Lake Tahoe research provides new insights on global change

A recently published study on how natural and man-made sources of nitrogen are recycled through the Lake Tahoe ecosystem provides new information on how global change may affect the iconic blue lake.

“High-elevation lakes, such as Lake Tahoe, are sentinels of climate change,” said Lihini Aluwihare, associate professor of geosciences at Scripps Institution of Oceanography (SIO) at UC San Diego and co-author of the study. “Small changes in the lake’s chemistry can have big impacts on the entire ecosystem.”

Lake Tahoe’s nitrogen concentration is one of several factors that helps maintain its crystal clear waters. To keep Tahoe blue in the future, the researchers say it’s important to keep a close eye on the nitrogen balance in the ecosystem over time.

“The things we do, as humans, affect change in nature.  We know the Lake’s foodweb is changing due to warming and nitrogen inputs. Our marine and aquatic ecosystems across the globe face many of the same environmental stressors. What we’ve learned about how aquatic foodwebs recycle nitrogen in Lake Tahoe may be applicable to the clear waters near Hawai‘i,” said Stuart Goldberg, lead author of the study and post-doctoral researcher at the Center for Microbial Oceanography: Research and Education at the University of Hawai‘i at Mānoa (Goldberg was a post-doctoral researcher at Scripps Oceanography during this research).

The study, published in Nature Communications, tracked nitrogen, including that produced from the burning of fossil fuels, in the Lake Tahoe ecosystem. Nitrogen can affect both the productivity of lake foodwebs and the composition of the microbes that support nutrition for those food webs.

A main goal of the study was to understand how the nutrient is being cycled through the microbial food web. Goldberg compares the foodweb to a cafeteria that sends out a variety of different dining options that support the community as a whole. Nutrients like nitrogen, phosphorus and carbon come in, and the foodweb changes them into different types of nitrogen, phosphorus and carbon – proteins, sugars, and fats, for example. Some types are easier to eat than others, and are reused or eaten almost instantly. Other types, like the proteins isolated for this study, aren’t easily consumed and accumulate in the Lake.

Using radiocarbon isotope techniques, the researchers dated the molecular components of these proteins and discovered that some nitrogen was preserved in proteins and unavailable for biological consumption for 100 to 200 years.

“It is unusual for organic nitrogen to be sitting around for long periods of time in an ecosystem,” said Aluwihare. “This changes our view of how quickly nutrients are recycled in high-elevation lake ecosystems.”

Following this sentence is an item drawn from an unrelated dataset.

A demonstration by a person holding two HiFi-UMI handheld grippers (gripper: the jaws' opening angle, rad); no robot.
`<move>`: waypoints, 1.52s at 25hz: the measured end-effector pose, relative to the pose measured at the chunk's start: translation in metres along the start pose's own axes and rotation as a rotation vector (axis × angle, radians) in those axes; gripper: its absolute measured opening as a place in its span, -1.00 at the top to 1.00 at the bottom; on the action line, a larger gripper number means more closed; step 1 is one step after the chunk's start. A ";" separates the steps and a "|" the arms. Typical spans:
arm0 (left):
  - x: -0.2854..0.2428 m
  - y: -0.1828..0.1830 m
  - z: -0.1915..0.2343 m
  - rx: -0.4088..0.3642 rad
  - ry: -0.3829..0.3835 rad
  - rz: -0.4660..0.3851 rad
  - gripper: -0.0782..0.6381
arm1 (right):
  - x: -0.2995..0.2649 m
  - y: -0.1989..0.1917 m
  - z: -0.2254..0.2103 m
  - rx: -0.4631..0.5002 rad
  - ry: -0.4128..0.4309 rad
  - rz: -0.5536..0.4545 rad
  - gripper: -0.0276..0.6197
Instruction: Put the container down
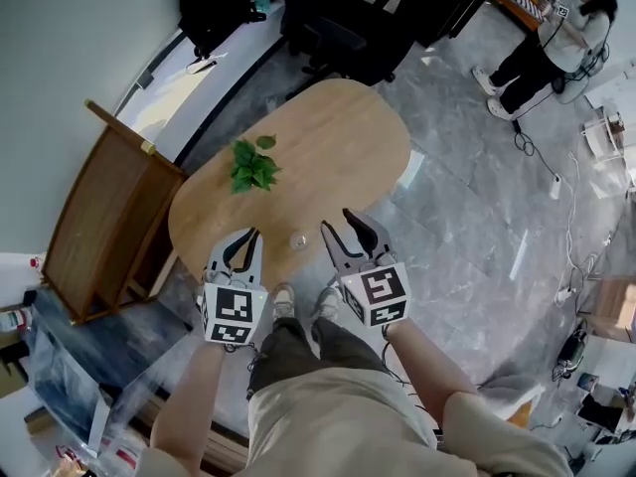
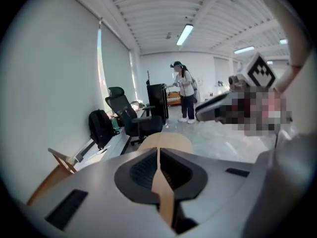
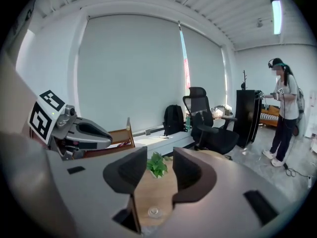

The findings of this study suggest that something is preventing the efficient recycling of nitrogen in these ecosystems, and one possibility may be phosphorus limitation of the recycling bacteria (bacteria need both nitrogen and phosphorus to live).

The Lake Tahoe ecosystem is experiencing rapid change due to regional warming and shifts in precipitation patterns, as well as increased atmospheric nitrogen deposition, which has begun to alter the nutrient balance in the lake.

“This investigation has found that dissolved organic matter can store nitrogen in lake systems,” said Lina Patino, program director for the Earth Sciences Postdoctoral Fellowship Program at the National Science Foundation, which funded the research.  “This result is important because to understand the environmental health of lakes, we need to know the sources of the nutrients and where they are stored.”

Goldberg and colleagues are planning to submit a grant this summer to further understand how the Lake’s foodweb processes nutrients like nitrogen and phosphorus.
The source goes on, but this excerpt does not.